INSTRUCTIONS FOR THE TASK: Leave every picture out and return the rest of the listing verbatim.

DATA EXCERPT:
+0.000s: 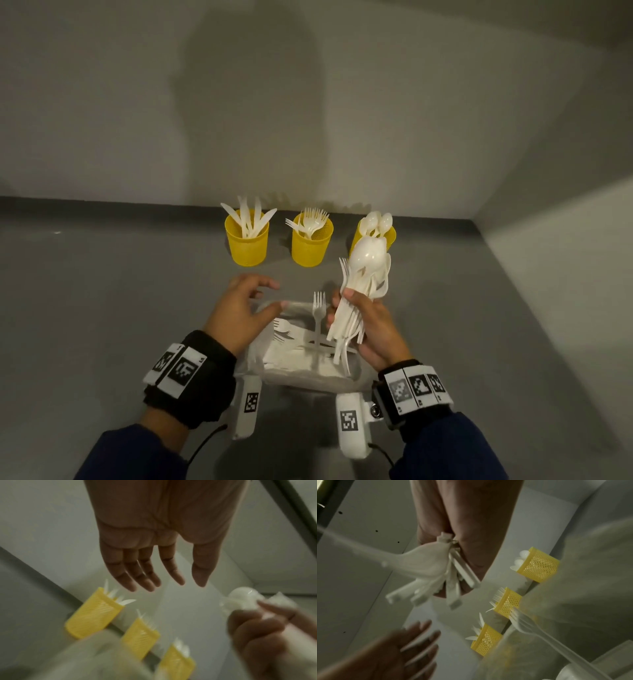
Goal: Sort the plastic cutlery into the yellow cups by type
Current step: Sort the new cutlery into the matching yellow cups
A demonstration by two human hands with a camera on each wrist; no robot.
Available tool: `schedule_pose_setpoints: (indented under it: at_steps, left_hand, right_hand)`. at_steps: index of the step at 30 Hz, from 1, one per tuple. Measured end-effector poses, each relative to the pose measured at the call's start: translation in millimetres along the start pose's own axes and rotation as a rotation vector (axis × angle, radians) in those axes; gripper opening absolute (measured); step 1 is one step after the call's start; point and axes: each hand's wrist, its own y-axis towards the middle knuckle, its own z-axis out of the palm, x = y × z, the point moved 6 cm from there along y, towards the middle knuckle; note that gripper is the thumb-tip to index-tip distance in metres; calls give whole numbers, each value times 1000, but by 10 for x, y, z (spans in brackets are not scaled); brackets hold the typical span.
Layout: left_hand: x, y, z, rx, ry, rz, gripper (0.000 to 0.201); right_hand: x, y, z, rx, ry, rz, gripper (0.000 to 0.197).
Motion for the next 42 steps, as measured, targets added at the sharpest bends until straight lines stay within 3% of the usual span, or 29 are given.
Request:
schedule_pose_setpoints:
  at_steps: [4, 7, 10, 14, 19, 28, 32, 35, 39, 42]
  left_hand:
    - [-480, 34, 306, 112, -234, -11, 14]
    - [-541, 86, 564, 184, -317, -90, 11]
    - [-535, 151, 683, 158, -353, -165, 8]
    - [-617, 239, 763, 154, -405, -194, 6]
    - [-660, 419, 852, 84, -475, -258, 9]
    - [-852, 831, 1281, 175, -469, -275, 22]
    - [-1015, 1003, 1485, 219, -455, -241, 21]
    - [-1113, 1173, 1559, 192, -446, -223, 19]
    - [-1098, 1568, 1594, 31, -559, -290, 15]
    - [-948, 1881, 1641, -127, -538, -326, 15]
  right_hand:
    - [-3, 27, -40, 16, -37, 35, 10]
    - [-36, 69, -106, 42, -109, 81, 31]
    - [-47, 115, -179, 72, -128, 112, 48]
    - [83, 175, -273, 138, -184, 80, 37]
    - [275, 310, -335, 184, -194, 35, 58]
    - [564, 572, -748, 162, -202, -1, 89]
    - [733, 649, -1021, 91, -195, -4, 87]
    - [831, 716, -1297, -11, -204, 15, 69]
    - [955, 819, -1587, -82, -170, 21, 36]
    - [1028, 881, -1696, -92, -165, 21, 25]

TASK RESPONSE:
+0.000s: 
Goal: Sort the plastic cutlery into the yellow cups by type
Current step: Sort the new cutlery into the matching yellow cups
A demonstration by two human hands with a camera on each wrist; no robot.
Available tool: `schedule_pose_setpoints: (indented under it: at_steps, left_hand, right_hand)`. at_steps: index of the step at 30 Hz, from 1, one per tuple. Measured end-effector poses, each relative to the pose measured at the call's start: translation in millimetres along the start pose's own axes and rotation as a rotation vector (axis × angle, radians) in those axes; gripper opening absolute (measured); step 1 is one step after the call's start; point and axes: each hand's wrist, its own y-axis towards the middle knuckle, its own z-axis out of the palm, x = y × z, the point moved 6 cm from there along y, towards the middle knuckle; note that gripper is the thumb-tip to index-tip distance in metres; calls give whole numbers, each value times 1000, but by 10 for x, y, z (spans in brackets are not scaled); brackets hold the typical span.
Layout: left_hand: x, y, z, rx, ry, rz, gripper (0.000 to 0.201); right_hand: x, y, z, rx, ry, rz, gripper (0.000 to 0.197).
Motion for the next 42 steps, as measured, targets added at the sharpest bends until straight lines stay within 3% of the usual span, or 29 are given.
Request:
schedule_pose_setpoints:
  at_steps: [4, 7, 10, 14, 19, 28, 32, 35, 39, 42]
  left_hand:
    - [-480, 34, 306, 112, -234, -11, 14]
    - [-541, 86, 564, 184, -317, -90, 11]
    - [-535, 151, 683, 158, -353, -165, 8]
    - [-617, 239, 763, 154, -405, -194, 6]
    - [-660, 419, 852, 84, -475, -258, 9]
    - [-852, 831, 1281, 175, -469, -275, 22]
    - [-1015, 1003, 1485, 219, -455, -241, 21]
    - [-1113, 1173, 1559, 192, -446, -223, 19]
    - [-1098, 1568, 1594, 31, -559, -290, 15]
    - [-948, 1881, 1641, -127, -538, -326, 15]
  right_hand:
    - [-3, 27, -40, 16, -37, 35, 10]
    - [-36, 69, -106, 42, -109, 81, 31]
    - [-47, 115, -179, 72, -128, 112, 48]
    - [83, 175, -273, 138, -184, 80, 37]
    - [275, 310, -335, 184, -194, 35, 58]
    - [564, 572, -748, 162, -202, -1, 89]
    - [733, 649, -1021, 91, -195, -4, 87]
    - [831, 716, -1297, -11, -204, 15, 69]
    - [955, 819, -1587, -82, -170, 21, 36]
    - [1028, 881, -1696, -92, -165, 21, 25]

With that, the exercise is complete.